The manager of the Chicago loop alliance has been watching the slow return to downtown offices. In 2020 he biked down the street past boarded up buildings and empty skyscrapers and came back to his office. When he took the train, he noticed the silence, the absence of all the suited-up businesspeople who used to commute alongside him.

Mr. Edwards is very excited about the plan that the city has decided to develop with office conversions in order to create 1,000 housing units along a major Business thoroughfare, as 30 percent of them are affordable. If more people lived downtown, it would make it easier to commute to downtown jobs.

The number of people in the downtown loop has risen from just over 11,000 a decade ago to roughly 40,000. Apartments in the Loop are renting at higher rates than they were prepandemic, indicating that people are interested in living in that downtown bustle.

“You’re in the middle of everything,” said Mr. Edwards, who used to live in the Loop. It takes 10 minutes to go to work, so you end up having two hours of commute time back.

New York City is a Doom Cycle: What Happens When the Public Works Forces Fail in the Presence of a Pandemic?

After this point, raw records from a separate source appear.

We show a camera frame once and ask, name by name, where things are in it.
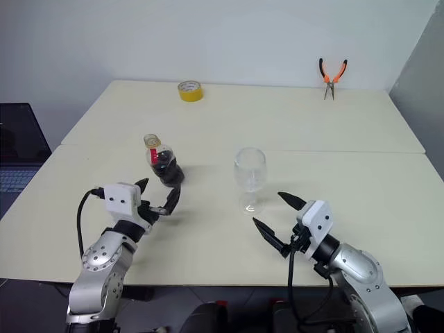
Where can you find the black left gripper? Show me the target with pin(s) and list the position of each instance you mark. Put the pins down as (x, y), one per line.
(149, 212)

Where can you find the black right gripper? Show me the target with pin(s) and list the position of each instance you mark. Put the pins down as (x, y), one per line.
(299, 241)

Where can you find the dark soda bottle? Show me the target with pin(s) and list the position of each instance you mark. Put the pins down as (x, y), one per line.
(166, 170)

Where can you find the clear wine glass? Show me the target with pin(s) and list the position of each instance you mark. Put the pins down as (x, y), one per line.
(250, 170)

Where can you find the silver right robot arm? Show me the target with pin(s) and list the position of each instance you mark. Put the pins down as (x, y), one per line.
(367, 277)

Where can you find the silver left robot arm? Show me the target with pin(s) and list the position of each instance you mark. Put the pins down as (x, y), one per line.
(100, 270)

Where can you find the dark rounded shape red spot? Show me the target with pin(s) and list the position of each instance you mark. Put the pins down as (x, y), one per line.
(282, 317)
(209, 319)

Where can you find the yellow tape roll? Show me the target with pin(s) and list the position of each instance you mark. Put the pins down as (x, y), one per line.
(191, 94)

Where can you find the dark laptop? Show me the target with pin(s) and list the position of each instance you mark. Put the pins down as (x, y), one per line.
(19, 138)

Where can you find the black object under table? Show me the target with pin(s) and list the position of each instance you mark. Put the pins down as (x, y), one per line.
(430, 320)

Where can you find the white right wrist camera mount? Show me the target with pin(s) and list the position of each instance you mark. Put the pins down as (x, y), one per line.
(317, 222)

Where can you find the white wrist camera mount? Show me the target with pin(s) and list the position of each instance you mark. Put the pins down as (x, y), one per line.
(119, 199)
(317, 222)

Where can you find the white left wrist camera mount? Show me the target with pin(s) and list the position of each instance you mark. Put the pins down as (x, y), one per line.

Rudin said that some of the buildings are going to become ghost buildings. “The marketplace is telling all of us we need to do something else that’s imaginative, out of the box, but has been proven to be successful.”

The numbers show that there is a doom cycle. On an average weekday, nearly half of New York City’s workers stay away from the office; on Mondays and Fridays, the share is even higher. Subway and bus ridership are down by one-third from prepandemic levels. Major crimes rose more than 20 percent last year, and more than 300,000 people left the city in the first year of the pandemic, taking a total income of more than $21 billion. The revenue from property taxes will go down if office values decrease in proportion with usage.

“What happens to New York City from here on out depends on the actions we take and the policy decisions that are made,” he said. It is not inevitable. It can be a lot to how bad this can get. If we make the right policy decisions, there is a chance it is not as bad as feared. There’s lots of other scenarios where we don’t.”

His introduction to New York shows some insight into the current situation and the city’s response. After completing his doctorate at Stanford, he moved to New York in 2003, when Lower Manhattan was still recovering from the shock and exodus following Sept. 11. Fear of terrorism was predicted to cause people to leave the city, eventually creating a void in Midtown.

There were subsidized construction of new housing and the conversion of commercial buildings into apartments. Instead of spiraling downward, Lower Manhattan thrived. He said that similar measures would greatly ease the damage from remote work.